* [THE PROBLEM] Write out each line of the records that has "action" in it.
►
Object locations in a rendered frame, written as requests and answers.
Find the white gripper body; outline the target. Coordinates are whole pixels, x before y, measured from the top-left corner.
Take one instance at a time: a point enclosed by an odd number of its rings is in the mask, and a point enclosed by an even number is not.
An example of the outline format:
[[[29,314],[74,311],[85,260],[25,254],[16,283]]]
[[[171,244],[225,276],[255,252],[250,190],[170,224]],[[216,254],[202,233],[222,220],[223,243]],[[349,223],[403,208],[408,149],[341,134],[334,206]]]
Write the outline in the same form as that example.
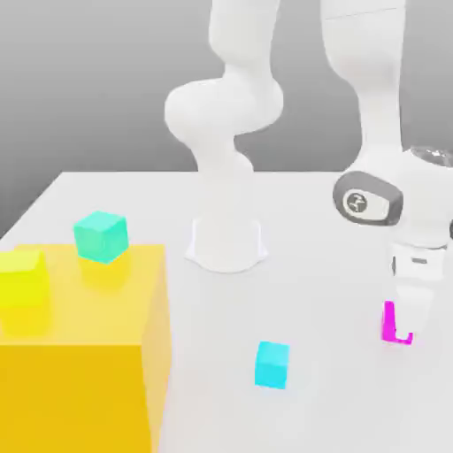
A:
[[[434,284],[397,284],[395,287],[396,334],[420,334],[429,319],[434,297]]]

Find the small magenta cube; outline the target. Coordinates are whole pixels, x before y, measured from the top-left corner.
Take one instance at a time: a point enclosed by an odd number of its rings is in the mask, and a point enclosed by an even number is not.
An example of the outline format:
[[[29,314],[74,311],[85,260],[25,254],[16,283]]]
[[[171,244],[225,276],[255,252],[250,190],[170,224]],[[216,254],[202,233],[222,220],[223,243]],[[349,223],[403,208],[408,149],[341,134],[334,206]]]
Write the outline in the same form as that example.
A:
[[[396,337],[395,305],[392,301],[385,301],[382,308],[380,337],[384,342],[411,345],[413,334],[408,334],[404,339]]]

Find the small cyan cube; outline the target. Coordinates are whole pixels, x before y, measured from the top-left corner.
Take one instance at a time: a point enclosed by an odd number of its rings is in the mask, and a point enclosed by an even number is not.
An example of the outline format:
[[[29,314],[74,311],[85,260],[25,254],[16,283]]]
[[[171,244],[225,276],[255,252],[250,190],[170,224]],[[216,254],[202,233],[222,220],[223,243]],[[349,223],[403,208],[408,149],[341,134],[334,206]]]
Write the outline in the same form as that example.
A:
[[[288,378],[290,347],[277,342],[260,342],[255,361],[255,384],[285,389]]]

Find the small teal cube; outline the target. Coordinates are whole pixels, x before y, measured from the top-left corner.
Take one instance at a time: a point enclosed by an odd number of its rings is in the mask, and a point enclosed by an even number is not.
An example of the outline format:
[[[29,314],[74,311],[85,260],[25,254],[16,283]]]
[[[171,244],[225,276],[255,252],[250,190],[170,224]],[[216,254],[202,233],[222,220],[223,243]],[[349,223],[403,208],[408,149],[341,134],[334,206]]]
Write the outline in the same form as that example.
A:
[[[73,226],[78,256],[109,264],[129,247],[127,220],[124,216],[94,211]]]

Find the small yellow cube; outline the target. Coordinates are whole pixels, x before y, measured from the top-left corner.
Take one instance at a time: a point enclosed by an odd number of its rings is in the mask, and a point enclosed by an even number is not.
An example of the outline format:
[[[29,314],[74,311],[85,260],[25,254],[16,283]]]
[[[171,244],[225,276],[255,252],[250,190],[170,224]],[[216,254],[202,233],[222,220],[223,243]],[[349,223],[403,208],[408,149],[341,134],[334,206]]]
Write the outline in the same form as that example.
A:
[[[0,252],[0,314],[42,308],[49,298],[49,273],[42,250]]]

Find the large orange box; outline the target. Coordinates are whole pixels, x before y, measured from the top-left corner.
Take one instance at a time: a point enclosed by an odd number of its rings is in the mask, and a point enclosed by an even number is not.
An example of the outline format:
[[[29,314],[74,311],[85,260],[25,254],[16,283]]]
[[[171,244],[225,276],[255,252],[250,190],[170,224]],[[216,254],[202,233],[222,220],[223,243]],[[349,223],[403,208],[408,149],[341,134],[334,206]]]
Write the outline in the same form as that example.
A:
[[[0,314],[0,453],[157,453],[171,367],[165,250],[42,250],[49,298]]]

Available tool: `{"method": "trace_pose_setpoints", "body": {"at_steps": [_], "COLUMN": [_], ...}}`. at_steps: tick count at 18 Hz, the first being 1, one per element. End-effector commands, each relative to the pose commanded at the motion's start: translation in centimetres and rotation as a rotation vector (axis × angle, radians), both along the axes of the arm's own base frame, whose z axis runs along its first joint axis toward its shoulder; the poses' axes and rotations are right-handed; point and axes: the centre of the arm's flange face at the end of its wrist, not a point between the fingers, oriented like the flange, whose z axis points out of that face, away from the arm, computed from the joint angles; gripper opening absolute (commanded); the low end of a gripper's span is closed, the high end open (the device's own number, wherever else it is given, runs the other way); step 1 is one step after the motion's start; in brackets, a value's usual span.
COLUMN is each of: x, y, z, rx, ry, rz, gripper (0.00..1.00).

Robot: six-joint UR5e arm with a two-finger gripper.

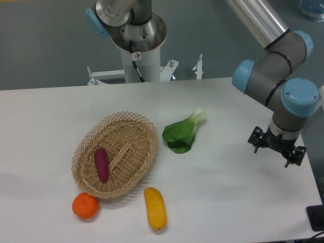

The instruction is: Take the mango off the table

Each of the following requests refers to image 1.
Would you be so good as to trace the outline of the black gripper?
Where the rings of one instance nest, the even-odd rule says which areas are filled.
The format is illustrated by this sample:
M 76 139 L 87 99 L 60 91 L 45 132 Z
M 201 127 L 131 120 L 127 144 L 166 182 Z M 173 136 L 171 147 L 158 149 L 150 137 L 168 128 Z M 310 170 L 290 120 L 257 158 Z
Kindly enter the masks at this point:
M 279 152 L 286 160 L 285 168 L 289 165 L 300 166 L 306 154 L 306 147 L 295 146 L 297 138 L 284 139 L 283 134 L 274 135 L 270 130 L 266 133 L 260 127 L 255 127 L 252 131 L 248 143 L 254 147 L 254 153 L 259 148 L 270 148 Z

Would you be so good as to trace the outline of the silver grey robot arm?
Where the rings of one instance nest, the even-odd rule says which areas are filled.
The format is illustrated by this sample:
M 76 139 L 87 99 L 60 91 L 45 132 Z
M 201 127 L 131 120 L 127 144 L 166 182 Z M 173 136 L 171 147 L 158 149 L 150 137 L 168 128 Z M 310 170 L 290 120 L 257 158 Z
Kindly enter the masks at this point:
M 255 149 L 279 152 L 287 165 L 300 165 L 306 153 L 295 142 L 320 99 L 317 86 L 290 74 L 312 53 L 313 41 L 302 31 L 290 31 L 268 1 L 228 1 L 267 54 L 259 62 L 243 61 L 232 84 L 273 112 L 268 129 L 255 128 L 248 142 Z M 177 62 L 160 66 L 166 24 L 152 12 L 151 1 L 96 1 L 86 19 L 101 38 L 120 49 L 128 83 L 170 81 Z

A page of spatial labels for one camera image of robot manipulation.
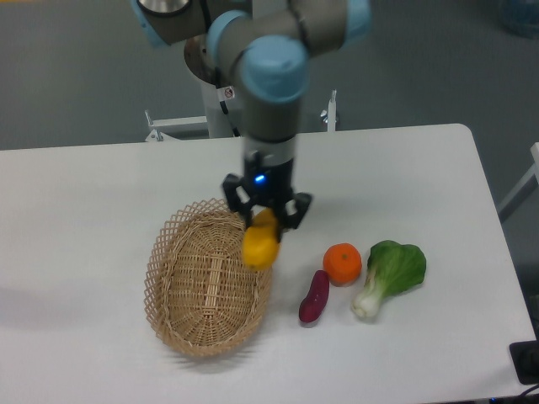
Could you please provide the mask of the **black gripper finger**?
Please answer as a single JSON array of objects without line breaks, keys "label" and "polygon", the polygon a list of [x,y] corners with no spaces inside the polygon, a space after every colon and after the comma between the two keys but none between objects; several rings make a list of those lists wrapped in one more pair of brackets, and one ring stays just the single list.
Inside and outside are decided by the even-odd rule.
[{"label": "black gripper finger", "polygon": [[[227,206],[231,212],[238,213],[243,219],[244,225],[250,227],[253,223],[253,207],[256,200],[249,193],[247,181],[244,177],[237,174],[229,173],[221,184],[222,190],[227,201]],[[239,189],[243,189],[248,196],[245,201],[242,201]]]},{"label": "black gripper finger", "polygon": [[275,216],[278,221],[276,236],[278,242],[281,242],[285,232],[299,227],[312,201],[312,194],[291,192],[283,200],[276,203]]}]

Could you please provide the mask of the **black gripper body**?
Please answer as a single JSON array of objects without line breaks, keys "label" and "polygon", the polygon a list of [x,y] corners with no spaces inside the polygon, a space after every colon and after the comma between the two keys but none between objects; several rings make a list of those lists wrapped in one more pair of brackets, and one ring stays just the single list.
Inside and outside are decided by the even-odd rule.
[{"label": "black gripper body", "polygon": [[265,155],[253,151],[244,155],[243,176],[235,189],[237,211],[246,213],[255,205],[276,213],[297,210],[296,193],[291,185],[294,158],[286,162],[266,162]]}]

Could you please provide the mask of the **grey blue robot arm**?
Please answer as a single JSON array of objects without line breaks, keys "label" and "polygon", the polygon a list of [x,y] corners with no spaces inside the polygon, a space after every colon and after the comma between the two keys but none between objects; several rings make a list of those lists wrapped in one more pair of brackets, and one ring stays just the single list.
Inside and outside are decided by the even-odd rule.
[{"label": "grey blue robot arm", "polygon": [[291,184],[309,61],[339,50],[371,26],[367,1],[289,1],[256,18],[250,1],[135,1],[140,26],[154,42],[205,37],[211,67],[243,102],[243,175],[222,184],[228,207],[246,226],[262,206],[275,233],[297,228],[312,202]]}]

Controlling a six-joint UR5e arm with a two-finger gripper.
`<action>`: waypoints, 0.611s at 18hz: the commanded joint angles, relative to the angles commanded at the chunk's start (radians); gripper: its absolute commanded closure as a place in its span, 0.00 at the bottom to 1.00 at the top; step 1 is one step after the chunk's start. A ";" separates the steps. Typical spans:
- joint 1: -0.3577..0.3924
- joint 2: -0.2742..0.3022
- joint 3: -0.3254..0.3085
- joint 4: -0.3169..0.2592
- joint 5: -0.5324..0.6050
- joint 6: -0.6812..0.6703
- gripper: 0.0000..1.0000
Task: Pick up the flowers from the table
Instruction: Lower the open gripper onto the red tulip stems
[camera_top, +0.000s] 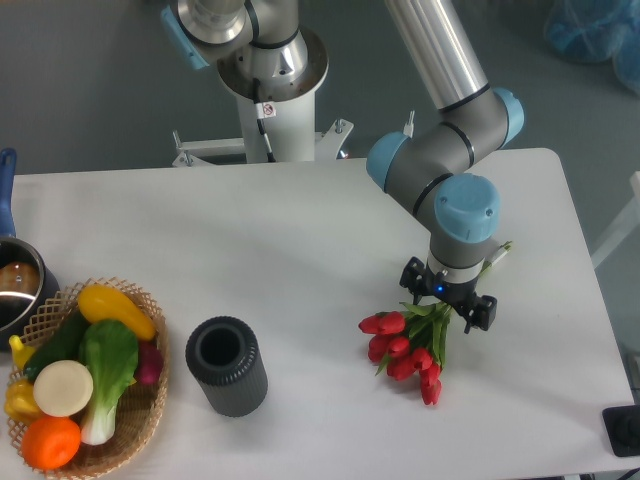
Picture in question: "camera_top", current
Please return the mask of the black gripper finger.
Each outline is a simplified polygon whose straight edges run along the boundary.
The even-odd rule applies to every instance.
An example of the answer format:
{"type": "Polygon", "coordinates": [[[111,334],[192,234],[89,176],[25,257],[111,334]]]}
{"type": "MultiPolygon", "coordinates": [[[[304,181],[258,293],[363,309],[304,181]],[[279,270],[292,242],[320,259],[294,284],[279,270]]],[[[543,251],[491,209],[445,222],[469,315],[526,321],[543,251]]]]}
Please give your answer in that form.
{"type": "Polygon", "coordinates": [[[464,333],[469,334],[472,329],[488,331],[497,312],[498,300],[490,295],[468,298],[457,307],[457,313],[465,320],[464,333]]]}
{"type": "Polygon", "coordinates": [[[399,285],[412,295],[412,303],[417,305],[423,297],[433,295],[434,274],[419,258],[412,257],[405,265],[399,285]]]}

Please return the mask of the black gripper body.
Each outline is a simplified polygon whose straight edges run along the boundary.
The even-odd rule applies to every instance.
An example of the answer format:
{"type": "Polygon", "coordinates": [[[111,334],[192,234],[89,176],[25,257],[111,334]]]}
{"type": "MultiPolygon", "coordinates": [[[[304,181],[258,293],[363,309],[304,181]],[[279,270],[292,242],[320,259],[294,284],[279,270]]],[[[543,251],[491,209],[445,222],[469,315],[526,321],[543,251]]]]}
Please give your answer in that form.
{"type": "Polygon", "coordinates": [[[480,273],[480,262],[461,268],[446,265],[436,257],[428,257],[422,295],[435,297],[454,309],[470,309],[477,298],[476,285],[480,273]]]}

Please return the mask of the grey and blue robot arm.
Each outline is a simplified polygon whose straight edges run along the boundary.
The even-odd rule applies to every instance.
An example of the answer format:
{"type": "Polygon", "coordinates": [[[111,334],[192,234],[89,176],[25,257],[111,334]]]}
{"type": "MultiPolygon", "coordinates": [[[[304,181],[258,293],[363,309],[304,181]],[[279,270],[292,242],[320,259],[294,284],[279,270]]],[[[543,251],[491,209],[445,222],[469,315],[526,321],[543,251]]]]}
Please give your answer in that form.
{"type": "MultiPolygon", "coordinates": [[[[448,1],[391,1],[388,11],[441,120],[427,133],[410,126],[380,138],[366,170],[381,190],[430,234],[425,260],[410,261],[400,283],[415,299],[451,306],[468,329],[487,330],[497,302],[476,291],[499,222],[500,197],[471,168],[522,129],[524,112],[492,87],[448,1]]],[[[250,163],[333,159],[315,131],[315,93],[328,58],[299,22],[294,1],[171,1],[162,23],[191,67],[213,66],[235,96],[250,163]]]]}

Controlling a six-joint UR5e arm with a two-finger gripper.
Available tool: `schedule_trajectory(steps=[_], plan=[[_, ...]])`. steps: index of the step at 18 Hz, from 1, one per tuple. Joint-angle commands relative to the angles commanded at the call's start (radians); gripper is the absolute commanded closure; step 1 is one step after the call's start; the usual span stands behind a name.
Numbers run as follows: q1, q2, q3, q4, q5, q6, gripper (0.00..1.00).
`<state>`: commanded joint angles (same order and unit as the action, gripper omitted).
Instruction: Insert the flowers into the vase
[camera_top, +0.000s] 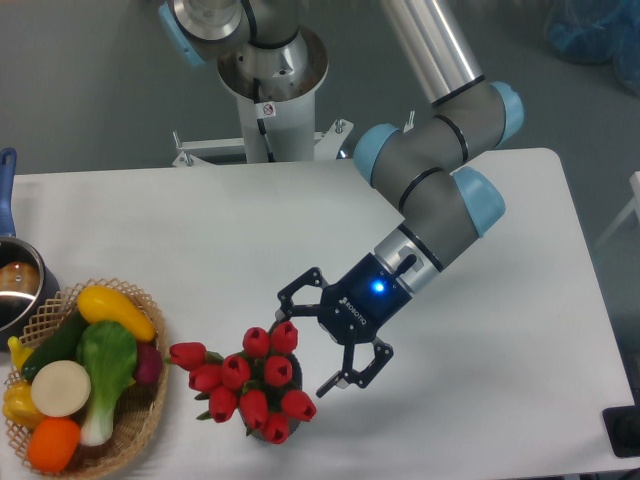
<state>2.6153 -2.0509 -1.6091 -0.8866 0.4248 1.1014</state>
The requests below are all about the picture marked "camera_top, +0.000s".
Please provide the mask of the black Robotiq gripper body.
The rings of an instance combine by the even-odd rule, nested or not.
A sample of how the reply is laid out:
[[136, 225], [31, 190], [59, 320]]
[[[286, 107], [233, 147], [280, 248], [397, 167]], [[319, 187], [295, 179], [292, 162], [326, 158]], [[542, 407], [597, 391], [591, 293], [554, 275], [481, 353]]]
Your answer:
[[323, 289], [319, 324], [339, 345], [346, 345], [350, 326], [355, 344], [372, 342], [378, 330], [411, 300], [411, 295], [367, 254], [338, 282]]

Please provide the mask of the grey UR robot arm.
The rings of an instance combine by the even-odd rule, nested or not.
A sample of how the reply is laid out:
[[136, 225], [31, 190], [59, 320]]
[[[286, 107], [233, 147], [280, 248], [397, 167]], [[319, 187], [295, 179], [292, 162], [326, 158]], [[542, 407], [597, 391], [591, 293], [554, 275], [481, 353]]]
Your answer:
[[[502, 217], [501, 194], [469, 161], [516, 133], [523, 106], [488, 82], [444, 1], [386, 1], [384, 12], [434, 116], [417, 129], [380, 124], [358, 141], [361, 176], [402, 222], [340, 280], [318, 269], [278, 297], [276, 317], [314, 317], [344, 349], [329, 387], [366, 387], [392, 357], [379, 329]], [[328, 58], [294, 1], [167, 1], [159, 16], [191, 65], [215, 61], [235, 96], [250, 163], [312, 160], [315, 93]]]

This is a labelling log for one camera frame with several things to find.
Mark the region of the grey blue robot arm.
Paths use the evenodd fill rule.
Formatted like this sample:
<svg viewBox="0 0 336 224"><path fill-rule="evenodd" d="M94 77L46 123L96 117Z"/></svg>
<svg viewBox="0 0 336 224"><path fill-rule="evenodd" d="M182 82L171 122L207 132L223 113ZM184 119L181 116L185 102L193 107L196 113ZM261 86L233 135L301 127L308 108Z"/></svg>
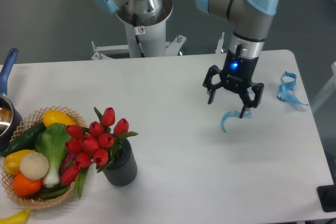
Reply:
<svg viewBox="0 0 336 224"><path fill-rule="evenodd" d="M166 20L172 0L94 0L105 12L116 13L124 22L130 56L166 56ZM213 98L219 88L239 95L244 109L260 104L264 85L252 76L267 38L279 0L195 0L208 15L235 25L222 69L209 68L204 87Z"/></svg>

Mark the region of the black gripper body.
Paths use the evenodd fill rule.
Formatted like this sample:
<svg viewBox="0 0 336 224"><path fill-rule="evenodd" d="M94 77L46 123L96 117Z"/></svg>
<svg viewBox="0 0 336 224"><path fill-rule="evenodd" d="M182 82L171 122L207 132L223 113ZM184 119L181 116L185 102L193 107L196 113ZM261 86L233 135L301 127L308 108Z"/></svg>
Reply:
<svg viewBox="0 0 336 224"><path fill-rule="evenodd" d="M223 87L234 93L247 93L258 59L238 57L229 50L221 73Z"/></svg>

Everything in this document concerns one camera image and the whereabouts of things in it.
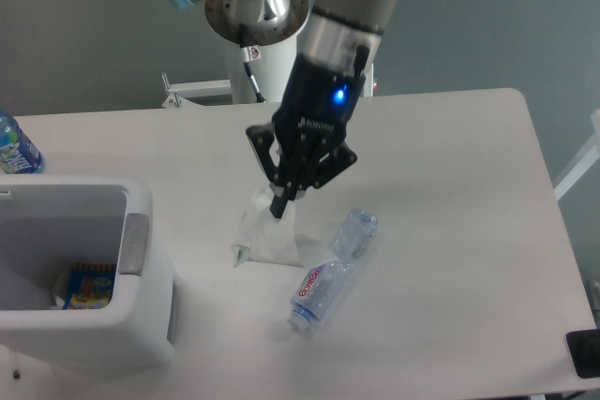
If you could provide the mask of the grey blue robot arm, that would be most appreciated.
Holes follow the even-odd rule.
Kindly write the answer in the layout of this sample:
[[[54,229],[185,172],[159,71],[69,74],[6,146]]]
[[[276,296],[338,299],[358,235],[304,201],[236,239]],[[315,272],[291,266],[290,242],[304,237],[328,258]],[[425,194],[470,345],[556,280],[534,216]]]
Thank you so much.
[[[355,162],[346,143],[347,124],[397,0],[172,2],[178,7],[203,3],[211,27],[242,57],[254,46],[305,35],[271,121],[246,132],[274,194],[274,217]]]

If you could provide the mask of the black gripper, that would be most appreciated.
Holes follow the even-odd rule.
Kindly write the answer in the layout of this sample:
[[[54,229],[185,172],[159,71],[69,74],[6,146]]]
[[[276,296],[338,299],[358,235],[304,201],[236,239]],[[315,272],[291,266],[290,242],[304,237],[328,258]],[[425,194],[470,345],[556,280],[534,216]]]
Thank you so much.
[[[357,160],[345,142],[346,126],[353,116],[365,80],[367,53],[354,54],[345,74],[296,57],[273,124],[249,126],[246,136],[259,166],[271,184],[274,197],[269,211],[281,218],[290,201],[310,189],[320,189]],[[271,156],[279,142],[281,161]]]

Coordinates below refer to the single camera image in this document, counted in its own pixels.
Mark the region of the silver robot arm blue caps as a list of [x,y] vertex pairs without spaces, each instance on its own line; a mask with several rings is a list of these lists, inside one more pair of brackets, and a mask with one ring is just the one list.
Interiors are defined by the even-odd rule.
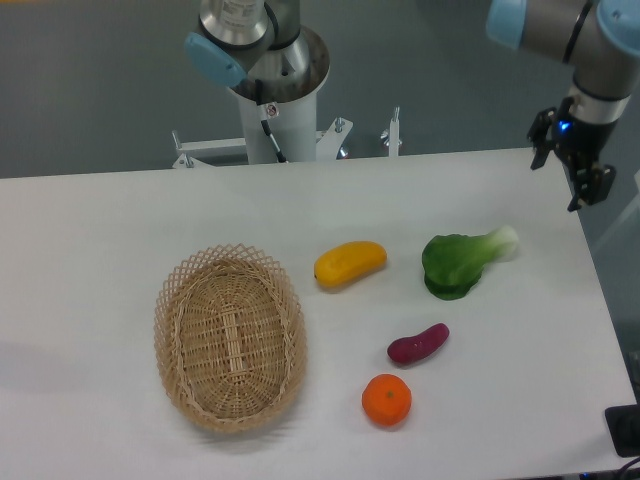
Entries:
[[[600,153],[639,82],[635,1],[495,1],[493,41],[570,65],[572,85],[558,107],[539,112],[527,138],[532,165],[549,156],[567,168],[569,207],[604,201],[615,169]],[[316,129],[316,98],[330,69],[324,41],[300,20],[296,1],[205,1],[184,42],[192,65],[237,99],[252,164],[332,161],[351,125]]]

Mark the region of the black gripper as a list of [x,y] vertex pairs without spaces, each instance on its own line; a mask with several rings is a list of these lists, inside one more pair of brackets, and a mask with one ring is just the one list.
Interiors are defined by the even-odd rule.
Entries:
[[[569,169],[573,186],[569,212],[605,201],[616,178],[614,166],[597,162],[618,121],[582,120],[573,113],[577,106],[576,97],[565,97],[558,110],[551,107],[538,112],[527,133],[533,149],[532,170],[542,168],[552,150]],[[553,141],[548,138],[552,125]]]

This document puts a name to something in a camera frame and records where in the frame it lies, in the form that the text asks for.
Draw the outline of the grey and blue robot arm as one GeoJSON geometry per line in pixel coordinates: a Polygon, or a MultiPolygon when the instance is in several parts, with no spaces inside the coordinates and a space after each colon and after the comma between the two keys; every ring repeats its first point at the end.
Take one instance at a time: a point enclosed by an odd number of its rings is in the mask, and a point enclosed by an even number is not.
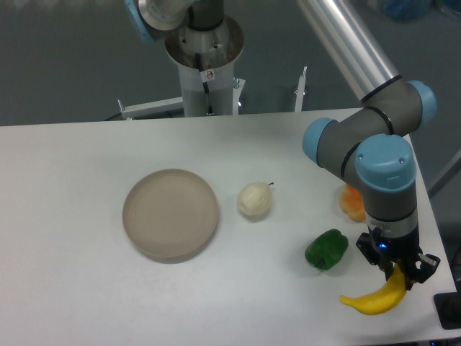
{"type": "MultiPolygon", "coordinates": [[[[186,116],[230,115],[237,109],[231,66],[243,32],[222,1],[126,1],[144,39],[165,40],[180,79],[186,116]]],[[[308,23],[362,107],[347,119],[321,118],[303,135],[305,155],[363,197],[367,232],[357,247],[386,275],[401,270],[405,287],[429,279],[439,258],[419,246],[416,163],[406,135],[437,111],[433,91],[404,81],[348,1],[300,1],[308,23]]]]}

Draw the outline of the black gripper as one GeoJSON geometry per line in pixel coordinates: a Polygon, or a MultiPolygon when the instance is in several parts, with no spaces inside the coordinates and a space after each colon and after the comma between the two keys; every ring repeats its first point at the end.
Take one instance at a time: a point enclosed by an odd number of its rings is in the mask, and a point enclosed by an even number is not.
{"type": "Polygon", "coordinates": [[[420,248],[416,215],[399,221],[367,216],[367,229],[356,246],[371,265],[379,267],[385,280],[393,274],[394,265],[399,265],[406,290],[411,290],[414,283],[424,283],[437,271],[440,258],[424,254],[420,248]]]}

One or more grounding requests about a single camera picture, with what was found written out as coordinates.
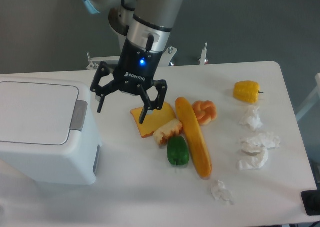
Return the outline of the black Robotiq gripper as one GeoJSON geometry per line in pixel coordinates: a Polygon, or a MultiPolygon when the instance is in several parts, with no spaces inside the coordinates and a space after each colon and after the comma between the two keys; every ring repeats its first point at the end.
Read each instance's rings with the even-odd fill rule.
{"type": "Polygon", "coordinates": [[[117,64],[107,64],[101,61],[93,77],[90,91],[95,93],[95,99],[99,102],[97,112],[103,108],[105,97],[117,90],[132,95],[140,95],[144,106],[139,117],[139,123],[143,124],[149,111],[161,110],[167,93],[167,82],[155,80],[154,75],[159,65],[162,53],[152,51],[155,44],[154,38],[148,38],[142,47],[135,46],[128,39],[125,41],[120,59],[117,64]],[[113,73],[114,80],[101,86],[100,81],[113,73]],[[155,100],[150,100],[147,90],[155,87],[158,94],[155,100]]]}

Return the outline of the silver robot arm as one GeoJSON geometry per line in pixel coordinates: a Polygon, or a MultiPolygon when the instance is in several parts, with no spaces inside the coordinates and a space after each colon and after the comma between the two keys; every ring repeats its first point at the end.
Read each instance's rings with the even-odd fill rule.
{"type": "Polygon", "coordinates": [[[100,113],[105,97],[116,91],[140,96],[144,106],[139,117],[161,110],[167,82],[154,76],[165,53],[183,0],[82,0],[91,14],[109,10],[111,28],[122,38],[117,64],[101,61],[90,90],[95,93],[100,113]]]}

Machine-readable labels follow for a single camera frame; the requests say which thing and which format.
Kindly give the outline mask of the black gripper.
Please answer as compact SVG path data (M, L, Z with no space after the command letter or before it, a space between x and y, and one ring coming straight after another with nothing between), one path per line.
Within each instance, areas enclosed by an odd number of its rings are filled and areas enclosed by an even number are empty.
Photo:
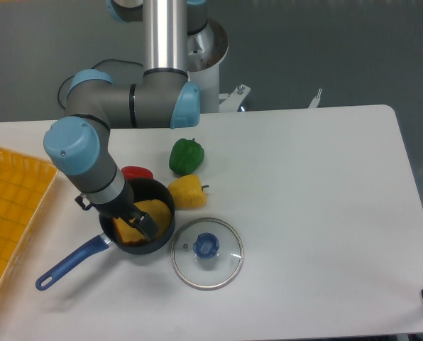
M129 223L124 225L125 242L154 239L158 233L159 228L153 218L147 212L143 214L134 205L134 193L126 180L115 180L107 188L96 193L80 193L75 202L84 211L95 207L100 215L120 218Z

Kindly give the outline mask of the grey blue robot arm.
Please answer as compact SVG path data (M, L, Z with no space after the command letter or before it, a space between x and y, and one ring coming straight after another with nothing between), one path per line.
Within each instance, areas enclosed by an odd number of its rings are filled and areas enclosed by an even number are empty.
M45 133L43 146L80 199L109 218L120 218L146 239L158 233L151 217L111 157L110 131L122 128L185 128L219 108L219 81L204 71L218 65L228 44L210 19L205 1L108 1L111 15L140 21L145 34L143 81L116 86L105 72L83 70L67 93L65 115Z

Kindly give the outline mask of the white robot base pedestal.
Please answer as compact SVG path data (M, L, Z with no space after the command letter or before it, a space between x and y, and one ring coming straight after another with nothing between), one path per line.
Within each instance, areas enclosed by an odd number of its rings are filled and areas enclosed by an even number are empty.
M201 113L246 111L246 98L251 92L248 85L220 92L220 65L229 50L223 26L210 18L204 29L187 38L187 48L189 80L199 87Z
◄
* [ANSWER]
`<action>`: waypoints, 0.611s at 18hz: the commanded joint angles, relative to the angles commanded at the chunk's start (radians); gripper: its absolute commanded closure as a place in its span, 0.00 at the bottom to 1.00 at the top; step 1 is one step after the chunk's start. A ";" separates the steps. Typical spans:
`<state>`: commanded joint angles (same order and unit as the action, gripper omitted).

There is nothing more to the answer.